* Entries shown *
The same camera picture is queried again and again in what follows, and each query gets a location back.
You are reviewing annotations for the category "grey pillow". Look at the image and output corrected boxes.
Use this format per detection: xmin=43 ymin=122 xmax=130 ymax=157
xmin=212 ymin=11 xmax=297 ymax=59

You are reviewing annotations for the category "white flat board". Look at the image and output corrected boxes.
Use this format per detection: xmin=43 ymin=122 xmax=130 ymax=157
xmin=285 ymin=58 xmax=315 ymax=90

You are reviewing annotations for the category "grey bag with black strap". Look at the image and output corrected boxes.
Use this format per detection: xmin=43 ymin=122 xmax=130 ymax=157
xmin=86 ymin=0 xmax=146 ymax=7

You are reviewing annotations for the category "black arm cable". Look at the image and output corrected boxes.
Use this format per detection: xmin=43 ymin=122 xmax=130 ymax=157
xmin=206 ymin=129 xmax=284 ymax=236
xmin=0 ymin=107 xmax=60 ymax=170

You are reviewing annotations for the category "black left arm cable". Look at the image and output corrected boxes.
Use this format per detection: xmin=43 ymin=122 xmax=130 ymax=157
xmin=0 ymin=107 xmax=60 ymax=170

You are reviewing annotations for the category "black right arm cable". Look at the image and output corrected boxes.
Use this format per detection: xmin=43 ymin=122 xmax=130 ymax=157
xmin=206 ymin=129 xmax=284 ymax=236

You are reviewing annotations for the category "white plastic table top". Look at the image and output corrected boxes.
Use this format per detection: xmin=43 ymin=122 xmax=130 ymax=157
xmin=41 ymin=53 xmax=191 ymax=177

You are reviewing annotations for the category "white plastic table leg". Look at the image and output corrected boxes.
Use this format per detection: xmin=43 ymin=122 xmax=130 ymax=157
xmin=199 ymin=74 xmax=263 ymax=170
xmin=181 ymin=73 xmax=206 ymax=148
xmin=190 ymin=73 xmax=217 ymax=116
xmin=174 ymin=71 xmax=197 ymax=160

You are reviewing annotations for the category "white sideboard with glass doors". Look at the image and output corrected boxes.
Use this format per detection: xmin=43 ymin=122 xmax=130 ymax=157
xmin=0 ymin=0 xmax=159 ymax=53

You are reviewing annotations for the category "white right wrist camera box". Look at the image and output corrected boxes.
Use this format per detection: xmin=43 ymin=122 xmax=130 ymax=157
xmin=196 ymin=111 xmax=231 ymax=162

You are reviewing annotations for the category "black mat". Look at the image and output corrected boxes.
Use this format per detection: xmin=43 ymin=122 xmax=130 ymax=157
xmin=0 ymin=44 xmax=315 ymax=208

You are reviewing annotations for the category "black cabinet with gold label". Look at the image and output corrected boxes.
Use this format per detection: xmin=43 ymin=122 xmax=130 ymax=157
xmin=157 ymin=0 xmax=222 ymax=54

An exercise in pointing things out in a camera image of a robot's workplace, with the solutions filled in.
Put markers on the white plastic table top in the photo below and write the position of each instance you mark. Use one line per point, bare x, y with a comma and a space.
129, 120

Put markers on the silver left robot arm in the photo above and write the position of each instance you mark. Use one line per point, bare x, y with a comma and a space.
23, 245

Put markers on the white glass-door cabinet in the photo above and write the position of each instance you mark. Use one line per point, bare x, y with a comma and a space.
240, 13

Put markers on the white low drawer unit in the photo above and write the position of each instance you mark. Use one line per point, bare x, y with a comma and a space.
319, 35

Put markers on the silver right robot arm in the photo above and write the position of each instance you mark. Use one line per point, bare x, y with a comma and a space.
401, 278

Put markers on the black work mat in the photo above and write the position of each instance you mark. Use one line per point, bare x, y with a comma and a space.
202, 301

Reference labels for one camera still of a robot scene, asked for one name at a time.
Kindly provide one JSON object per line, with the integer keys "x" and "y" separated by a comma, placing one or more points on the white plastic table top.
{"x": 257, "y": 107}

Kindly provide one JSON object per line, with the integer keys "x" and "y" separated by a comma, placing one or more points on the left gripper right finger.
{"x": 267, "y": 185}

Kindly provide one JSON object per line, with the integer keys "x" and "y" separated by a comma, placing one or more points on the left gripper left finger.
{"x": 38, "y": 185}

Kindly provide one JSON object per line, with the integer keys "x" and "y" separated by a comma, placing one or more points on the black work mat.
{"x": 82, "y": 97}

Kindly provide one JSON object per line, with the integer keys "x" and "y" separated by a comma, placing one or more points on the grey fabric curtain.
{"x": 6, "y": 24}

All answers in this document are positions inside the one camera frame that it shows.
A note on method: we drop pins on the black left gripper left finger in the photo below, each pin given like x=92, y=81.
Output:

* * *

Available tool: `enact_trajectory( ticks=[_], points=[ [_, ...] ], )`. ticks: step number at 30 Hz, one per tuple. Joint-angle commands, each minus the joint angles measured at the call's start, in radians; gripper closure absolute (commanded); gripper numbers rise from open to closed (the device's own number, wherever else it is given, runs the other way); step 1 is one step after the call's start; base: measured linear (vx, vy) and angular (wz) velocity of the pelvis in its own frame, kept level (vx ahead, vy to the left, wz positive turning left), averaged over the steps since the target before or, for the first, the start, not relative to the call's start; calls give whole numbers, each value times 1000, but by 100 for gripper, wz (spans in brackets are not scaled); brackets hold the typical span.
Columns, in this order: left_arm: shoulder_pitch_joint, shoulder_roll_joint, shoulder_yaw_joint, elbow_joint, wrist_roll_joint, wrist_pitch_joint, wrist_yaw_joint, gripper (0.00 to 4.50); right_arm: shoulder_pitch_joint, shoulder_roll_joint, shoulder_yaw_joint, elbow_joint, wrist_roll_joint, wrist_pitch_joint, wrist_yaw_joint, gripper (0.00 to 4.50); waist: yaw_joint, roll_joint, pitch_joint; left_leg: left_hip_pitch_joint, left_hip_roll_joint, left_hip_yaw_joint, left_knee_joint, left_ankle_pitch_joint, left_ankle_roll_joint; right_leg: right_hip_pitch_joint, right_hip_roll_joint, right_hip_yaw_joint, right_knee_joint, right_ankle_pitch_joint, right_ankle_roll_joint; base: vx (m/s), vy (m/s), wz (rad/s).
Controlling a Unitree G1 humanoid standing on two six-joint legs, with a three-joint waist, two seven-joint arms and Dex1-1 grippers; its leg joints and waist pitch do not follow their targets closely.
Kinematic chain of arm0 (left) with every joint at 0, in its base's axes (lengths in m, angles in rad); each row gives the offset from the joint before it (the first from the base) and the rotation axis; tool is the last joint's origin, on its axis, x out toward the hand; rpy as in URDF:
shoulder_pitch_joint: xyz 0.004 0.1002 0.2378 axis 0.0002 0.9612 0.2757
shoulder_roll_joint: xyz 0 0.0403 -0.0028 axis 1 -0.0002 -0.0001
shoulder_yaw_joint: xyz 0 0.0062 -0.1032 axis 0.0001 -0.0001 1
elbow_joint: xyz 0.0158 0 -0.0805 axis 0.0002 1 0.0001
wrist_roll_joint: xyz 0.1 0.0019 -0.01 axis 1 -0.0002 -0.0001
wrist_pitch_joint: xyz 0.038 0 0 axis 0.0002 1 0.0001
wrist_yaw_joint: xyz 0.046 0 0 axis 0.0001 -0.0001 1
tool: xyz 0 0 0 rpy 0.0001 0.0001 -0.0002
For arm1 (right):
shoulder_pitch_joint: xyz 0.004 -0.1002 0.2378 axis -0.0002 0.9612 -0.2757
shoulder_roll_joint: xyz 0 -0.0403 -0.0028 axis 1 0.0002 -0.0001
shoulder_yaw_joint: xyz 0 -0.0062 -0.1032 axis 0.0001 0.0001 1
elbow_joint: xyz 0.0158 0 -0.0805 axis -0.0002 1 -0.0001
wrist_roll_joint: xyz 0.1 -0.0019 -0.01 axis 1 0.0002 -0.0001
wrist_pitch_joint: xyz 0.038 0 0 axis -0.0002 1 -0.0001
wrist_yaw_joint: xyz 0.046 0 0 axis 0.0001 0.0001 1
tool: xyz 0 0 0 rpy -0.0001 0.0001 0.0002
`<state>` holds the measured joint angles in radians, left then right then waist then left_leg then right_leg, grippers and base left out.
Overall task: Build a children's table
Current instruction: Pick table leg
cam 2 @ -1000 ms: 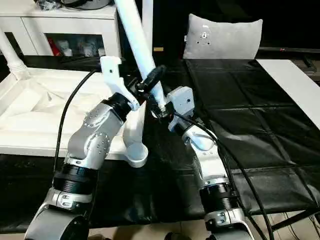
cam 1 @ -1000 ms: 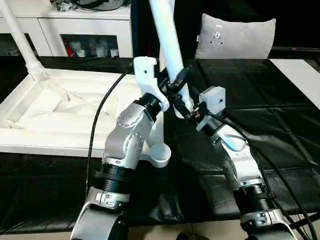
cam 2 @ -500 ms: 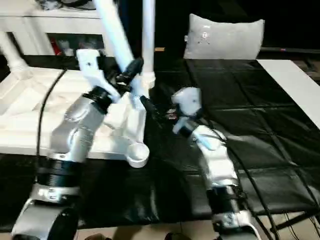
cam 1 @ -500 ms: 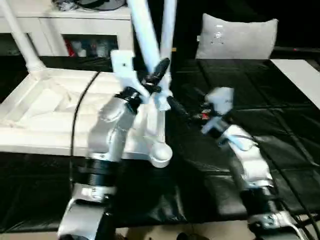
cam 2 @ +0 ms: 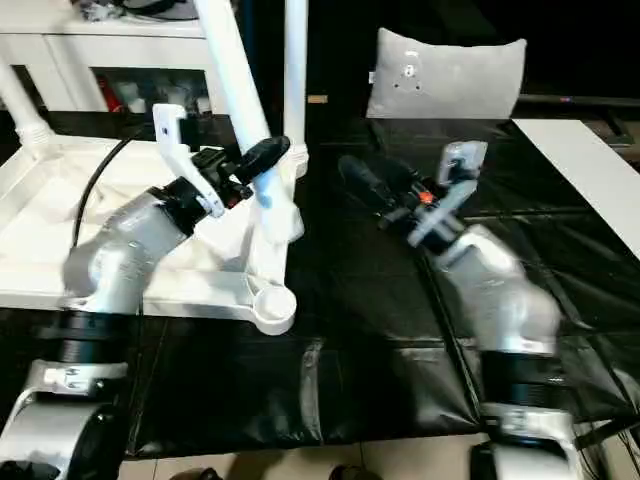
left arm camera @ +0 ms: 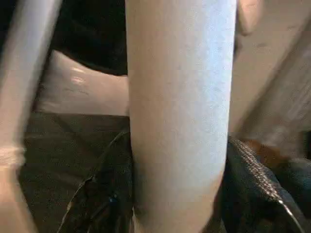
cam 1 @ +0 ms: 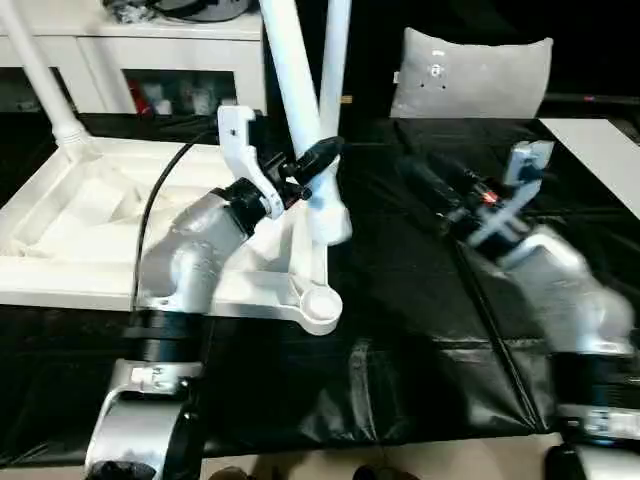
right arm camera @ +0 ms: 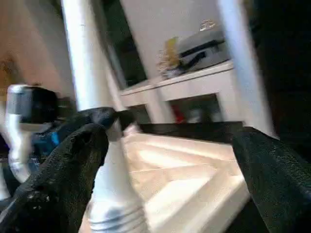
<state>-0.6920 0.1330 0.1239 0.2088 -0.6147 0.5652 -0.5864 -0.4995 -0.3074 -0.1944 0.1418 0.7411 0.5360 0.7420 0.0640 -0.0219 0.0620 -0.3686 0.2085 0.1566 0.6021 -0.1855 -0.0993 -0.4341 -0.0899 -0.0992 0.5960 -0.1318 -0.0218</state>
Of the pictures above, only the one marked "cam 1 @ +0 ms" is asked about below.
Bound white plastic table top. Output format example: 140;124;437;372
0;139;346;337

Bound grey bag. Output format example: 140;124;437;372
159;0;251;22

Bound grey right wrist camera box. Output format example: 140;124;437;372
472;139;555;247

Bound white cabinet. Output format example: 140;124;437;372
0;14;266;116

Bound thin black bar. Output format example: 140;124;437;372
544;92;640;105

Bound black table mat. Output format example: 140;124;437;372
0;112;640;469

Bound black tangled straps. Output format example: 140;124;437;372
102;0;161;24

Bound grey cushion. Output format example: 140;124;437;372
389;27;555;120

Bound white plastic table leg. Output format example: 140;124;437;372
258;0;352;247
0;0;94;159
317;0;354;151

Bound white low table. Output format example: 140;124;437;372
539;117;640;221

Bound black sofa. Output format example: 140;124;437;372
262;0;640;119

* Work task *
Out of the entries above, write out only the lines between the line holding "wrist_roll_joint: xyz 0.1 -0.0019" and the line holding "tool: xyz 0 0 0 rpy -0.0001 0.0001 0.0002", inclusive, each exactly as given.

* Exercise output *
wrist_roll_joint: xyz 0.1 -0.0019 -0.01 axis 1 0.0002 -0.0001
wrist_pitch_joint: xyz 0.038 0 0 axis -0.0002 1 -0.0001
wrist_yaw_joint: xyz 0.046 0 0 axis 0.0001 0.0001 1
tool: xyz 0 0 0 rpy -0.0001 0.0001 0.0002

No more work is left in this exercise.